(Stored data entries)
○ ○ ○ ○ ○ ○ ○

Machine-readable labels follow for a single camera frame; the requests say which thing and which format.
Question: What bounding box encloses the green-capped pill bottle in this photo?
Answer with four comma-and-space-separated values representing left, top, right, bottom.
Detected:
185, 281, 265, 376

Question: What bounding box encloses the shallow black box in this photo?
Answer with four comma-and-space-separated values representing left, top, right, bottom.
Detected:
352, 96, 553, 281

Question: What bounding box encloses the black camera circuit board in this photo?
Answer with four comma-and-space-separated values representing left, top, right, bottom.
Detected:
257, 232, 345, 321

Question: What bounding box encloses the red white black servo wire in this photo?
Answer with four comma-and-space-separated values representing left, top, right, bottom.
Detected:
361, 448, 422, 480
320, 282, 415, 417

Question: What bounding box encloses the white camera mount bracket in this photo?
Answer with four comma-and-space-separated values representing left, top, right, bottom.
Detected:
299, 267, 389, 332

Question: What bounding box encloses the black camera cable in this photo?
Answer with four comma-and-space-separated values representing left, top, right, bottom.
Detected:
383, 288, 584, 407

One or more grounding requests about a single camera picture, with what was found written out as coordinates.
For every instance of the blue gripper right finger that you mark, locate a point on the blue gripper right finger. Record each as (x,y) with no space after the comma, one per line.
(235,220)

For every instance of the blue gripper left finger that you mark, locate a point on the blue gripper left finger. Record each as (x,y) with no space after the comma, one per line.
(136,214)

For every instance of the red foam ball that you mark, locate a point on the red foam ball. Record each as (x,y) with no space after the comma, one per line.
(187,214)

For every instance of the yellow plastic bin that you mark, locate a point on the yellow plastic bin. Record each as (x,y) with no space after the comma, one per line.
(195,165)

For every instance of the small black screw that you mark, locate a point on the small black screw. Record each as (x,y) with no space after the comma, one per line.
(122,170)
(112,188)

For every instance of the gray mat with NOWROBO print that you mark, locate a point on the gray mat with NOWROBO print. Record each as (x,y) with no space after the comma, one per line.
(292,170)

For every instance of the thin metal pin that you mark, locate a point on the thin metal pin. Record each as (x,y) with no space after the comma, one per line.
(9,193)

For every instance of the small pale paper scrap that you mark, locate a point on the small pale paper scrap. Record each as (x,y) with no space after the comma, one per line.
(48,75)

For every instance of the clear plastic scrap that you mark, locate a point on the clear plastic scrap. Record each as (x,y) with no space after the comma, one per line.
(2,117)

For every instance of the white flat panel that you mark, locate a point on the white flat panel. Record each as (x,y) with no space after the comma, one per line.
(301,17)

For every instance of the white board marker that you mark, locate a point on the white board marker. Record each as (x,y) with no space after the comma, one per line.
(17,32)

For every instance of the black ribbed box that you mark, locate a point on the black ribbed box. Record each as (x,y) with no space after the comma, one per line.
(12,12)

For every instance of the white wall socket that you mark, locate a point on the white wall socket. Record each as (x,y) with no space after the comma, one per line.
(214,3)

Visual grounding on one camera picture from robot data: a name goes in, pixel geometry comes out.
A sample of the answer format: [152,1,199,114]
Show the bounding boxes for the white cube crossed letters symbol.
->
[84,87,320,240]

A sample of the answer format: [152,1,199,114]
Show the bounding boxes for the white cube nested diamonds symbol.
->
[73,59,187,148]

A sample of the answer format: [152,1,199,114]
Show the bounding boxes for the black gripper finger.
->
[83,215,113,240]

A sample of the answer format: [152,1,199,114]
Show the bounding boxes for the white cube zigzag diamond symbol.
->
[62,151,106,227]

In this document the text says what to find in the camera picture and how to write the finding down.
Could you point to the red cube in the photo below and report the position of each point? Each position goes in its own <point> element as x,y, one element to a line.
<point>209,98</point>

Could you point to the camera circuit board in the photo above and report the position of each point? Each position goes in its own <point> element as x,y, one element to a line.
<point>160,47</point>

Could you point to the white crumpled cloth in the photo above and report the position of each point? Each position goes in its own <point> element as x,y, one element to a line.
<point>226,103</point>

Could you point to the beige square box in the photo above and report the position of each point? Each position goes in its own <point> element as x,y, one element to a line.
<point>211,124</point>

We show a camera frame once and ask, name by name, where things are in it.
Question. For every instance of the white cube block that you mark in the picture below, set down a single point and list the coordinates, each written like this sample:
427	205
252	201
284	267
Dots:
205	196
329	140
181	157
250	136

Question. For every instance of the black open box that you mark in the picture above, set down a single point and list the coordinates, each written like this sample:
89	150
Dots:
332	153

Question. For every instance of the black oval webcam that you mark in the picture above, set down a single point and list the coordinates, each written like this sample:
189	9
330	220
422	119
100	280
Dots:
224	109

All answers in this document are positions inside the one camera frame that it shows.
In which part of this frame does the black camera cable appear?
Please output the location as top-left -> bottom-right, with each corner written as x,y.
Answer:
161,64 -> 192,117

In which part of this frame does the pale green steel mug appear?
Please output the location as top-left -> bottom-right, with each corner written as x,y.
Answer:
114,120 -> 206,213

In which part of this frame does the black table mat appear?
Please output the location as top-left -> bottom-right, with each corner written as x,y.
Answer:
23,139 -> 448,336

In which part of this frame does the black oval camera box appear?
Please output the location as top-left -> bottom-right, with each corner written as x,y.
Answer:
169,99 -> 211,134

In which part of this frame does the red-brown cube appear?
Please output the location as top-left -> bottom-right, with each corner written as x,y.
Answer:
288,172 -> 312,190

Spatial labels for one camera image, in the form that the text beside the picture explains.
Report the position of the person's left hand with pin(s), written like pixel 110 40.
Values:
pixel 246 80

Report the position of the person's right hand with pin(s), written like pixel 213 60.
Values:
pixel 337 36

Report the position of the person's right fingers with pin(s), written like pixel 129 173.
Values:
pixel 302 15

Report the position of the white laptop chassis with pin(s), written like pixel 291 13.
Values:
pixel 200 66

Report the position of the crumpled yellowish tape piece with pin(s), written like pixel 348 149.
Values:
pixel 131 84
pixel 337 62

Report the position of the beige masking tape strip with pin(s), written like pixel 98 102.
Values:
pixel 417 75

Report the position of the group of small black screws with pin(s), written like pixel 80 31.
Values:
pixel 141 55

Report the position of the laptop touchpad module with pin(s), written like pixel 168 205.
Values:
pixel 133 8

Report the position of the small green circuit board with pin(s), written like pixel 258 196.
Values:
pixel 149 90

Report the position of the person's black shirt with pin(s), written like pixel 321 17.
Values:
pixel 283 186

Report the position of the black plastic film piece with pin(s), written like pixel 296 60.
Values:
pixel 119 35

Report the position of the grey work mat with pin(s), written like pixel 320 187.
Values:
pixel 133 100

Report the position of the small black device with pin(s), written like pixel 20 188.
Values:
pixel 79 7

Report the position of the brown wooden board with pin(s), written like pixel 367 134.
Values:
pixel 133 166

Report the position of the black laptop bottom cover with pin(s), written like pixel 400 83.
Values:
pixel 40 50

○ ○ ○ ○ ○ ○ ○

PROBLEM TO SOLVE = Reproduce each entry exactly, leaving out nothing.

EXERCISE RESULT =
Machine-readable labels follow for a single camera frame; the requests say which thing and which format.
Question: What bounding box encloses the green-capped pill bottle in this photo?
Answer with four comma-and-space-separated values representing left, top, right, bottom.
Detected:
185, 281, 265, 376

Question: What bounding box encloses the shallow black box in this photo?
Answer with four comma-and-space-separated values representing left, top, right, bottom.
Detected:
352, 96, 553, 281

Question: What bounding box encloses the black camera circuit board in this photo?
Answer with four comma-and-space-separated values representing left, top, right, bottom.
Detected:
257, 232, 345, 321

Question: What bounding box encloses the red white black servo wire in this photo?
Answer with four comma-and-space-separated values representing left, top, right, bottom.
Detected:
361, 448, 422, 480
320, 282, 415, 417

Question: What bounding box encloses the white camera mount bracket in this photo?
Answer with four comma-and-space-separated values representing left, top, right, bottom.
Detected:
299, 267, 389, 332

Question: What bounding box encloses the black camera cable in this photo?
Answer with four comma-and-space-separated values representing left, top, right, bottom.
Detected:
383, 288, 584, 407

One or more grounding requests about a single camera picture, with what was found written out as coordinates.
For every instance of the blue gripper right finger that you mark, locate a point on the blue gripper right finger. Record each as (x,y) with no space after the comma, one per line.
(235,220)

For every instance of the blue gripper left finger that you mark, locate a point on the blue gripper left finger. Record each as (x,y) with no space after the comma, one per line.
(136,214)

For every instance of the red foam ball that you mark, locate a point on the red foam ball. Record each as (x,y) with no space after the comma, one per line.
(187,214)

For every instance of the yellow plastic bin that you mark, locate a point on the yellow plastic bin. Record each as (x,y) with no space after the comma, one per line.
(195,165)

For every instance of the small black screw that you mark, locate a point on the small black screw. Record each as (x,y) with no space after the comma, one per line.
(122,170)
(112,188)

For every instance of the gray mat with NOWROBO print that you mark, locate a point on the gray mat with NOWROBO print. Record each as (x,y) with no space after the comma, one per line.
(292,170)

For every instance of the thin metal pin that you mark, locate a point on the thin metal pin. Record each as (x,y) with no space after the comma, one per line.
(9,193)

For every instance of the small pale paper scrap that you mark, locate a point on the small pale paper scrap. Record each as (x,y) with no space after the comma, one per line.
(48,75)

For every instance of the clear plastic scrap that you mark, locate a point on the clear plastic scrap. Record each as (x,y) with no space after the comma, one per line.
(2,117)

For every instance of the white flat panel that you mark, locate a point on the white flat panel. Record each as (x,y) with no space after the comma, one per line.
(301,17)

For every instance of the white board marker that you mark, locate a point on the white board marker. Record each as (x,y) with no space after the comma, one per line.
(17,32)

For every instance of the black ribbed box that you mark, locate a point on the black ribbed box. Record each as (x,y) with no space after the comma, one per line.
(12,12)

For every instance of the white wall socket that you mark, locate a point on the white wall socket. Record each as (x,y) with no space after the comma, one per line.
(214,3)

Visual grounding on one camera picture from robot data: a name goes in, pixel geometry comes out.
A sample of the answer format: [152,1,199,114]
Show the bounding boxes for the white cube crossed letters symbol.
->
[84,87,320,240]

A sample of the answer format: [152,1,199,114]
Show the bounding boxes for the white cube nested diamonds symbol.
->
[73,59,187,148]

A sample of the answer format: [152,1,199,114]
Show the bounding boxes for the black gripper finger.
->
[83,215,113,240]

A sample of the answer format: [152,1,199,114]
Show the bounding boxes for the white cube zigzag diamond symbol.
->
[62,151,106,227]

In this document the text says what to find in the camera picture and how to write the finding down.
Could you point to the red cube in the photo below and report the position of each point? Each position goes in its own <point> element as x,y, one element to a line.
<point>209,98</point>

Could you point to the camera circuit board in the photo above and report the position of each point? Each position goes in its own <point> element as x,y, one element to a line.
<point>160,47</point>

Could you point to the white crumpled cloth in the photo above and report the position of each point? Each position goes in its own <point> element as x,y, one element to a line.
<point>226,103</point>

Could you point to the beige square box in the photo above and report the position of each point? Each position goes in its own <point> element as x,y, one element to a line.
<point>211,124</point>

We show a camera frame once and ask, name by name, where things are in it.
Question. For every instance of the white cube block that you mark in the picture below, set down a single point and list the coordinates, each written like this sample:
427	205
252	201
284	267
Dots:
205	196
329	140
181	157
250	136

Question. For every instance of the black open box that you mark in the picture above, set down a single point and list the coordinates, each written like this sample:
89	150
Dots:
332	153

Question. For every instance of the black oval webcam that you mark in the picture above, set down a single point and list the coordinates, each written like this sample:
189	9
330	220
422	119
100	280
Dots:
224	109

All answers in this document are positions inside the one camera frame that it shows.
In which part of this frame does the black camera cable appear?
Please output the location as top-left -> bottom-right, with each corner written as x,y.
Answer:
161,64 -> 192,117

In which part of this frame does the pale green steel mug appear?
Please output the location as top-left -> bottom-right, with each corner written as x,y.
Answer:
114,120 -> 206,213

In which part of this frame does the black table mat appear?
Please output the location as top-left -> bottom-right, with each corner written as x,y.
Answer:
23,139 -> 448,336

In which part of this frame does the black oval camera box appear?
Please output the location as top-left -> bottom-right, with each corner written as x,y.
Answer:
169,99 -> 211,134

In which part of this frame does the red-brown cube appear?
Please output the location as top-left -> bottom-right, with each corner written as x,y.
Answer:
288,172 -> 312,190

Spatial labels for one camera image, in the form that the text beside the picture explains.
Report the position of the person's left hand with pin(s), written like pixel 110 40.
Values:
pixel 246 80

Report the position of the person's right hand with pin(s), written like pixel 213 60.
Values:
pixel 337 36

Report the position of the person's right fingers with pin(s), written like pixel 129 173.
Values:
pixel 302 15

Report the position of the white laptop chassis with pin(s), written like pixel 291 13.
Values:
pixel 200 66

Report the position of the crumpled yellowish tape piece with pin(s), written like pixel 348 149.
Values:
pixel 131 84
pixel 337 62

Report the position of the beige masking tape strip with pin(s), written like pixel 98 102.
Values:
pixel 417 75

Report the position of the group of small black screws with pin(s), written like pixel 80 31.
Values:
pixel 141 55

Report the position of the laptop touchpad module with pin(s), written like pixel 168 205.
Values:
pixel 133 8

Report the position of the small green circuit board with pin(s), written like pixel 258 196.
Values:
pixel 149 90

Report the position of the person's black shirt with pin(s), written like pixel 321 17.
Values:
pixel 283 186

Report the position of the black plastic film piece with pin(s), written like pixel 296 60.
Values:
pixel 119 35

Report the position of the grey work mat with pin(s), written like pixel 320 187.
Values:
pixel 133 100

Report the position of the small black device with pin(s), written like pixel 20 188.
Values:
pixel 79 7

Report the position of the brown wooden board with pin(s), written like pixel 367 134.
Values:
pixel 133 166

Report the position of the black laptop bottom cover with pin(s), written like pixel 400 83.
Values:
pixel 40 50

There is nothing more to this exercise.